Abp S. Gądecki reprezentował oficjalnie synod o rodzinie na briefingu z dziennikarzami
O. F. Lombardi SJ prosi o przedstawienie się obecnym.
Abp S. Gądecki: Zostałem biskupem pomocniczym w Gnieźnie, mojej rodzinnej diecezji, w 1992 r.; potem po 10 latach zostałem biskupem w Poznaniu, najstarszej polskiej diecezji założonej w 968 r. Przez 14 lat kierowałem pracami Komitetu ds. dialogu z Judaizmem, a ostatnio przez 8 lat byłem przewodniczącym Komisji ds. duszpasterstwa, której zadaniem jest przygotowywanie krajowych programów duszpasterskich. Obecny program duszpasterski ma dwa ważne punkty: to 1050 rocznica chrztu Polski i Światowe Dni Młodzieży, także jak Jubileusz Chrztu, w przyszłym roku. Można powiedzieć, że na ŚDM mamy już 120 krajów, które zgłosiły swój udział i 360 tysięcy zgłoszeń. Przygotowania w Krakowie są w toku i idą dobrze, a my, z naszej strony, przygotowujemy się aby przyjąć młodzież w naszych diecezjach na tydzień misyjny, żeby przyjąć tych, którzy przyjeżdżają z zagranicy i pragną uczestniczyć w tym wydarzeniu.
Jeżeli chodzi o Synod, to uczestniczę już w czwartym z kolei Zgromadzeniu i wobec tego mogę powiedzieć, że mam już pewne doświadczenie w tego rodzaju pracy. Tym niemniej zawsze wielką wartość ma podczas synodu obecność Papieża, zwierzchnika Kościoła, który nie tylko oświeca Zgromadzenie, ale także daje poczucie, że jest skałą na której opiera się nasz Kościół na ziemi. A więc ważna jest obecność papieża, ale także obecność tak wielu biskupów przedstawicieli różnych krajów, a także audytorów i osób, które mają szczególne doświadczenie w zakresie rodziny To wszystko ma dla mnie wielkie znaczenie, ponieważ pozwala poszerzyć wizję Kościoła, której nie można zacieśniać ani do diecezji ani do jednego kraju.
Andrea Gagliarducci z katolickiej agencji prasowej: Mówi się o dyskusjach o rozmaitych aspektach, a nawet wczoraj podczas Circuli minores sugerowano, że trzeba by napisać na nowo pewne fragmenty Instrumentum Laboris.
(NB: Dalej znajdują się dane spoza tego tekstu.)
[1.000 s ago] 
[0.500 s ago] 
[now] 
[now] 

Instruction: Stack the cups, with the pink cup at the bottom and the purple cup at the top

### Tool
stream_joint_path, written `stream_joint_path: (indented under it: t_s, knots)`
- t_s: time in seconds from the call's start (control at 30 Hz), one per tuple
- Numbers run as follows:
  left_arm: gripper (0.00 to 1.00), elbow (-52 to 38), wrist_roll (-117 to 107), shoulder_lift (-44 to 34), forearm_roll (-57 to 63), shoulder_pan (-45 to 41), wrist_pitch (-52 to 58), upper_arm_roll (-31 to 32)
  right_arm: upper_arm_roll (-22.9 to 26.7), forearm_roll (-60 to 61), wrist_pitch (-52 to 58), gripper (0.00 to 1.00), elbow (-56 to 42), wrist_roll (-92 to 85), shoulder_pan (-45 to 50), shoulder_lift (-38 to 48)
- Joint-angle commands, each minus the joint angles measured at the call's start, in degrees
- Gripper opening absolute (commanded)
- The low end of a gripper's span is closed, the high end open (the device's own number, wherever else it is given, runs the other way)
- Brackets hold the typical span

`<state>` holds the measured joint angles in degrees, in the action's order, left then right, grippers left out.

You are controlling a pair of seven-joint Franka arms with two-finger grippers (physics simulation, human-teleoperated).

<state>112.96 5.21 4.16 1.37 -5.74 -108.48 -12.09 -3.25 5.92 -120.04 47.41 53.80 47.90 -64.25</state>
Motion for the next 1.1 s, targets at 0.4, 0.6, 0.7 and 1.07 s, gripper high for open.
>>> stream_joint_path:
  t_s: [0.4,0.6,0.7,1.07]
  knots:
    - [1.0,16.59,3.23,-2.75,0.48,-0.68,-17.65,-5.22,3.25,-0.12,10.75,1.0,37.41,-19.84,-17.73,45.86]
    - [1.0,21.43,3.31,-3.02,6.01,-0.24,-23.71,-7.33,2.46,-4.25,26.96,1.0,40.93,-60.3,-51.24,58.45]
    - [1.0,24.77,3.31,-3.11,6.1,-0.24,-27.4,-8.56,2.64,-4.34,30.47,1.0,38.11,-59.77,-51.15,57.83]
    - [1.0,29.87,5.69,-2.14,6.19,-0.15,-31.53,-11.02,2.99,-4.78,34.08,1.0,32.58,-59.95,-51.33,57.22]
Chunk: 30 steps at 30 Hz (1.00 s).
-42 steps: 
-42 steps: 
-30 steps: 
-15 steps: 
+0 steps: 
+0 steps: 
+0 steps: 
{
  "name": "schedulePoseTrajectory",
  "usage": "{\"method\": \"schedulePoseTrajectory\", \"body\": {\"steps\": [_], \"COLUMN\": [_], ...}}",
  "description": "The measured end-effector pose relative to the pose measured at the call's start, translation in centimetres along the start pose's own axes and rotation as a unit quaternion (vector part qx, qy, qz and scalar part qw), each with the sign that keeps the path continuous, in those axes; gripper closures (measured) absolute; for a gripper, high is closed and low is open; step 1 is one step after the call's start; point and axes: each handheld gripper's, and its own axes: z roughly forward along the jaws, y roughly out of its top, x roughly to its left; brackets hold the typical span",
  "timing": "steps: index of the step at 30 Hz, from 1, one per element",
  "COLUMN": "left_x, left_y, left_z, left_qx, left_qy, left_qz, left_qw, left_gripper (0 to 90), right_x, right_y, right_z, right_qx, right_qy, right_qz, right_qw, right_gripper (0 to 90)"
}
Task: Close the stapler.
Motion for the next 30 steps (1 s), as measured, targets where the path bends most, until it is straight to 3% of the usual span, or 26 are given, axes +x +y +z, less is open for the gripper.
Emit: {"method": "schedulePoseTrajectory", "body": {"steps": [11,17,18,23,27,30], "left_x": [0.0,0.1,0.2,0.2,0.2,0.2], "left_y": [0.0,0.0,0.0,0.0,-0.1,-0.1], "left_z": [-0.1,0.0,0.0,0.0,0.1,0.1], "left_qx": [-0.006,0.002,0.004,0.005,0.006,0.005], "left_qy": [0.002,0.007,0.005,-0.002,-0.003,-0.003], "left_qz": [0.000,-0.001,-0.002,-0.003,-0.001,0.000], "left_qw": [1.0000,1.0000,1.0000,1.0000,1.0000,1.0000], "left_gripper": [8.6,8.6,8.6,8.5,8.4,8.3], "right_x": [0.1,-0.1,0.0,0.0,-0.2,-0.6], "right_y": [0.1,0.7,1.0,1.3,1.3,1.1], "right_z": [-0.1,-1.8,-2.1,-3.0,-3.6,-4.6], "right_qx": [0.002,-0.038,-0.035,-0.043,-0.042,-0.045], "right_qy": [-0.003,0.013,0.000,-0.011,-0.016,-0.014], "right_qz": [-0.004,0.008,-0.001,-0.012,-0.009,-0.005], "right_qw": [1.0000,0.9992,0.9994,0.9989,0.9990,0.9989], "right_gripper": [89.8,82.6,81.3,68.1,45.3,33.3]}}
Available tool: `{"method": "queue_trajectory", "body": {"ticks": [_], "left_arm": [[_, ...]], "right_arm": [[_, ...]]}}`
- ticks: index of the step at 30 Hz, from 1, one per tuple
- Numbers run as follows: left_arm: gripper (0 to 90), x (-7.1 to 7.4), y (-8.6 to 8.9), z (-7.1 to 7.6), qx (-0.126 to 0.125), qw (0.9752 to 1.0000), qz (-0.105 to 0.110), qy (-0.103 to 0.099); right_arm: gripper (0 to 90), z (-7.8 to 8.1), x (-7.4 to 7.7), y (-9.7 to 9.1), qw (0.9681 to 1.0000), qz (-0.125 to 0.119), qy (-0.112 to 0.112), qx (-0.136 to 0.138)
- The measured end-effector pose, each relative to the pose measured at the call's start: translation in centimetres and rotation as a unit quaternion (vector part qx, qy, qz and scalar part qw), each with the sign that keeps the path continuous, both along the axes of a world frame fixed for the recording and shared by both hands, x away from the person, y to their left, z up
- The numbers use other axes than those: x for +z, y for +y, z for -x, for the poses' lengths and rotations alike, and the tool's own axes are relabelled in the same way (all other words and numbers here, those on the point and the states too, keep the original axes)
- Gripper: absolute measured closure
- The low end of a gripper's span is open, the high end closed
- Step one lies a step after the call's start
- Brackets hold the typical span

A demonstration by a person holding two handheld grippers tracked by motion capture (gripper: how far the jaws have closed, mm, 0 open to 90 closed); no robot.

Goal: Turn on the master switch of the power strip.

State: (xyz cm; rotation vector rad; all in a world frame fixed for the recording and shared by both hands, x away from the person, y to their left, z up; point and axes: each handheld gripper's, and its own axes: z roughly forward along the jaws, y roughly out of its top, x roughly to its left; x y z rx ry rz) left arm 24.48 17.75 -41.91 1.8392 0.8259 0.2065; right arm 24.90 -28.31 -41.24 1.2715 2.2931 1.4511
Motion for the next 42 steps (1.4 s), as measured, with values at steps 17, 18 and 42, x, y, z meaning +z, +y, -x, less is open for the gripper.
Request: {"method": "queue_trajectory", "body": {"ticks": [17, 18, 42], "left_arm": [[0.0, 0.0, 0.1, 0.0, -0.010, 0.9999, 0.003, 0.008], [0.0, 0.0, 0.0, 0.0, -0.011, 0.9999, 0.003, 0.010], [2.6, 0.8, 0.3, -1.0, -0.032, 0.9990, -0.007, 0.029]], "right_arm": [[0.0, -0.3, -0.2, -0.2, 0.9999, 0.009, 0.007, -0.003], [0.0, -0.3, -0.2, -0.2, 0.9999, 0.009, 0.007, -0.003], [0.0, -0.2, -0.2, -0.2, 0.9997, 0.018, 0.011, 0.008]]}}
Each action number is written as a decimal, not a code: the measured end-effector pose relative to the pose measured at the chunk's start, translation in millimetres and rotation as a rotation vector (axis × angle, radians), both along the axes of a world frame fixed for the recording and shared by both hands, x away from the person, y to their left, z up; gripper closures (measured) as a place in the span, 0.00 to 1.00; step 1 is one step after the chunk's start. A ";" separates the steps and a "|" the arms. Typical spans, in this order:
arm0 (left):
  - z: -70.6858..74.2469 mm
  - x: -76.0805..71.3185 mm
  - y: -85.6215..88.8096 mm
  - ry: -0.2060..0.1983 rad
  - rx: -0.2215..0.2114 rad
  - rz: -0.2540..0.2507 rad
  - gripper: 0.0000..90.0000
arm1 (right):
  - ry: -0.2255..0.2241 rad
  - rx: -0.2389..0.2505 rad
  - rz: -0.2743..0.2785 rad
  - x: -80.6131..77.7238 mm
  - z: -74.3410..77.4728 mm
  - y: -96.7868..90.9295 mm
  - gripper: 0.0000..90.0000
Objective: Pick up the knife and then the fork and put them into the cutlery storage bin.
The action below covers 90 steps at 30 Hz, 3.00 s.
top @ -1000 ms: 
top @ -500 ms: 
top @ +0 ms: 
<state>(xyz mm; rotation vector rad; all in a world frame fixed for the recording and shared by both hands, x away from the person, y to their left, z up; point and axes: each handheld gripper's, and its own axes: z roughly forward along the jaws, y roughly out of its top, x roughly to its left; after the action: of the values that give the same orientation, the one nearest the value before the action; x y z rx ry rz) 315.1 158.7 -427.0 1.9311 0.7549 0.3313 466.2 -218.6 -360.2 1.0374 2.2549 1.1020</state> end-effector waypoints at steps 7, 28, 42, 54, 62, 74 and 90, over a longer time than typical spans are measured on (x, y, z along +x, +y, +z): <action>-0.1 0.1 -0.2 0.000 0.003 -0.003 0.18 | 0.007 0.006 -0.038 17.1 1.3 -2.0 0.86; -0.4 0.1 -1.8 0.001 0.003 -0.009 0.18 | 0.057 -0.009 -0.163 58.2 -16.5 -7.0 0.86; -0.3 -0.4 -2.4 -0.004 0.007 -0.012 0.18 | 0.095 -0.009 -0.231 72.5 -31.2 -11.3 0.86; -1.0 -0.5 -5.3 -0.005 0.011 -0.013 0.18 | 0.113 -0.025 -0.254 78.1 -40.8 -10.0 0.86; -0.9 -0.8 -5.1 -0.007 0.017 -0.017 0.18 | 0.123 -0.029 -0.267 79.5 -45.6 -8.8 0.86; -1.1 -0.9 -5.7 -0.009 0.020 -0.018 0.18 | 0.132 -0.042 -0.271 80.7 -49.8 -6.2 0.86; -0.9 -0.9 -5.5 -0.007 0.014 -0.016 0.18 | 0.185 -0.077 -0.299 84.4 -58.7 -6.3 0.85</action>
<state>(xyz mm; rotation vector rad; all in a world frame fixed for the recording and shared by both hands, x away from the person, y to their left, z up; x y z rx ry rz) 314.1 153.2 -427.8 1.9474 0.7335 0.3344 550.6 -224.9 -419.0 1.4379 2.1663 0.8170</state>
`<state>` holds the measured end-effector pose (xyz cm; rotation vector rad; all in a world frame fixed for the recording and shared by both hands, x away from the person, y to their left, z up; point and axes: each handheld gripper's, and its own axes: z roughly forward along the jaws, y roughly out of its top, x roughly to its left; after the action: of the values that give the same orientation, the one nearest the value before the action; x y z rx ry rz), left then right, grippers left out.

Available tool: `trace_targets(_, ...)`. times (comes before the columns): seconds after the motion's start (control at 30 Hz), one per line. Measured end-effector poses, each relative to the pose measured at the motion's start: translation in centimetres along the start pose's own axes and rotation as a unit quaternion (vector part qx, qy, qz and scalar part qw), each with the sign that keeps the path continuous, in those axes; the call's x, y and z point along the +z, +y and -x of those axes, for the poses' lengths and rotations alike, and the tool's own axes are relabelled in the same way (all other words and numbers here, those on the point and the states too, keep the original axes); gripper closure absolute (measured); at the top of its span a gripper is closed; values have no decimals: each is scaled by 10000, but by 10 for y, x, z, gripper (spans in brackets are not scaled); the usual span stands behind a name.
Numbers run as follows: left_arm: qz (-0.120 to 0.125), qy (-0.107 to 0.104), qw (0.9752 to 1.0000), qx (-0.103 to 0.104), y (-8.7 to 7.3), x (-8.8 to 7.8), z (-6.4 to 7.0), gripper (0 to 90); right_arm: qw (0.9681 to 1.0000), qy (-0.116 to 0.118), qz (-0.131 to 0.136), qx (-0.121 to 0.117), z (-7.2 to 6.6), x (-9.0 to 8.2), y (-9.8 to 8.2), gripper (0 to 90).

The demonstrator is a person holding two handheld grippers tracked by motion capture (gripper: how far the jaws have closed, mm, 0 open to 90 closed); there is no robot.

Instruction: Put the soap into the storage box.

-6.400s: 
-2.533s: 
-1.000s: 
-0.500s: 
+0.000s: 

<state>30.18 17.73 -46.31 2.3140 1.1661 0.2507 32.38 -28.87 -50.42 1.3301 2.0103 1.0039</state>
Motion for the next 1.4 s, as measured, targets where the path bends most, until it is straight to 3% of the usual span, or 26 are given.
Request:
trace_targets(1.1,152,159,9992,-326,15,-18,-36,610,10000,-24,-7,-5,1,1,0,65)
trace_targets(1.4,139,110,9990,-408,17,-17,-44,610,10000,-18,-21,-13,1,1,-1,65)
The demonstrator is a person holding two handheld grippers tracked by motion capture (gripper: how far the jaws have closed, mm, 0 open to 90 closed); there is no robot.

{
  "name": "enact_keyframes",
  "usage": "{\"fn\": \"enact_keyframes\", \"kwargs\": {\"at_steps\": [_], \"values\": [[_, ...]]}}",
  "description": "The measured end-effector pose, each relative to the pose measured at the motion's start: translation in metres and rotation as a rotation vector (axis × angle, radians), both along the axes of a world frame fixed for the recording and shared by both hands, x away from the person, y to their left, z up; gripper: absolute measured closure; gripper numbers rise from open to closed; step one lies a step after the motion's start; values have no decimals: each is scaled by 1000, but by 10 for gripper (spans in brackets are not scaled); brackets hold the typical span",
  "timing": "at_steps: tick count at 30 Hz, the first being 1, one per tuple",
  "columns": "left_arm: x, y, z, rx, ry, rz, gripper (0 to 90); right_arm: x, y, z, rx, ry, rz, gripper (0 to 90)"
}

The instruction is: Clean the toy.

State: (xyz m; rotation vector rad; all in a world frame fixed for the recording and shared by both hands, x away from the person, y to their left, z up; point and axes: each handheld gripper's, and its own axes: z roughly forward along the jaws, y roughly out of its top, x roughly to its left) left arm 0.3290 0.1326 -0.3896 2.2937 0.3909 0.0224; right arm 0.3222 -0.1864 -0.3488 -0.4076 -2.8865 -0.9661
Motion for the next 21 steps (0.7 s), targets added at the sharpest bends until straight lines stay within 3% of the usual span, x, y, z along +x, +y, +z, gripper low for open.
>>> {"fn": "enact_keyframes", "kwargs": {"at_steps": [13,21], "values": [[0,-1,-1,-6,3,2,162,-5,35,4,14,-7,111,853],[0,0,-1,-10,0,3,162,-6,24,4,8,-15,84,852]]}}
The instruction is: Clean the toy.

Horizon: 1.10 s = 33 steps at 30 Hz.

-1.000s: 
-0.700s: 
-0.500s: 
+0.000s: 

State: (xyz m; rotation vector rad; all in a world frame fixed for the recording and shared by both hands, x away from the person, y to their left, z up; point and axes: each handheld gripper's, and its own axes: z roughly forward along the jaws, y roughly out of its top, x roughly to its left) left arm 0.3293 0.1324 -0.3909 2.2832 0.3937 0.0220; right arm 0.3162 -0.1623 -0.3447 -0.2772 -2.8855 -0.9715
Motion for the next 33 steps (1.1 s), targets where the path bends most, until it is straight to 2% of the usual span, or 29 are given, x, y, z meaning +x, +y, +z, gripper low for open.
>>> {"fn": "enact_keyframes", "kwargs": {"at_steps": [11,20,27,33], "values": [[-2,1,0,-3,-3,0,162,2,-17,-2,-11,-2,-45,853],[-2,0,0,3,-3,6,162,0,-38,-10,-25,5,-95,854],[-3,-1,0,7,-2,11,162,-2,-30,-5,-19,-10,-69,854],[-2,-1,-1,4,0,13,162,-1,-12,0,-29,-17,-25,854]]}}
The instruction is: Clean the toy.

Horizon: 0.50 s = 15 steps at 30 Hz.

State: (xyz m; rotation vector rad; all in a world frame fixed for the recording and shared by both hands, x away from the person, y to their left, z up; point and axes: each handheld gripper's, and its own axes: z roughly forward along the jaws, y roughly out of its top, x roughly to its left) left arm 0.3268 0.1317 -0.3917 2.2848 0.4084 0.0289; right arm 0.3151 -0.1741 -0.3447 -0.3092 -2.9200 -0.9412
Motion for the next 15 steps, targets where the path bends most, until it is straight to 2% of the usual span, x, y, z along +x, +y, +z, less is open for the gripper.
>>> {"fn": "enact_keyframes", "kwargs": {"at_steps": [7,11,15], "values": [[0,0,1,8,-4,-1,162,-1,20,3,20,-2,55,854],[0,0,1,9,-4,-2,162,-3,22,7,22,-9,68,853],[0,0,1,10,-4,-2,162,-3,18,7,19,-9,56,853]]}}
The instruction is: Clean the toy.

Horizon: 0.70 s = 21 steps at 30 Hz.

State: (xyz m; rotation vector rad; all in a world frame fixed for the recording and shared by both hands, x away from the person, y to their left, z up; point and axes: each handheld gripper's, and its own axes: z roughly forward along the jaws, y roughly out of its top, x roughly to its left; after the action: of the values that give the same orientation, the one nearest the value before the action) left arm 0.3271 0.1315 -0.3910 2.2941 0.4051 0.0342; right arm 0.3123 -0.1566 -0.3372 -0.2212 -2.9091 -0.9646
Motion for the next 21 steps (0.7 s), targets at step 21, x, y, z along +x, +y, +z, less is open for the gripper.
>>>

Czy można powiedzieć, że ten dokument nie usatysfakcjonował biskupów? Korzystając zaś z obecności abpa Gądeckiego chciałbym zapytać, w jaki sposób temat rodziny będzie włączony w obchody Światowych Dni Młodzieży, w jaki sposób będzie przekazywany temat rodziny młodym?
Abp S. Gądecki: Mam doświadczenie pracy tylko mojego circulum minore Italicus A. Z tego doświadczenia mieliśmy wrażenie, że budowa niektórych części [Instumentum] była niewłaściwa i wobec tego niektórzy sugerowali rewizję dość poważną tekstu Instrumentum Laboris; inni sugerowali zmiany tylko pewnych sformułowań, bez zmian całości. Jak zwykle przy takich okazjach są rozwiązania maksymalne i minimalne, ale moim zdaniem Instrumentum Laboris mogło być przygotowane znacznie lepiej.
Jeżeli chodzi o temat rodziny podczas Światowych Dni Młodzieży to są przewidziane również grupy dyskusyjne z młodzieżą o rodzinie i o przyszłości. Bo przecież to przede wszystkim młodzież jest zainteresowana tą instytucją, która jest bardzo atrakcyjna, jeśli przygotowana jest i przedstawiona w odpowiedni sposób i przynosi potem radosne owoce. Zwykle, kiedy patrzymy na statystyki, widać zawsze to samo, że pierwszą i najważniejszą instytucją jest szczęśliwa rodzina. A więc sądzę, że wszyscy młodzi marzą o szczęśliwej rodzinie. Potem rzeczywistość bywa okrutna i niewłaściwe przygotowanie [do małżeństwa] może sprawić, że takie marzenia będą tylko iluzją. Ale zwykle nie istnieje, o ile ja wiem, nie istnieje inna instytucja tak bardzo upragniona przez młodzież, jak rodzina.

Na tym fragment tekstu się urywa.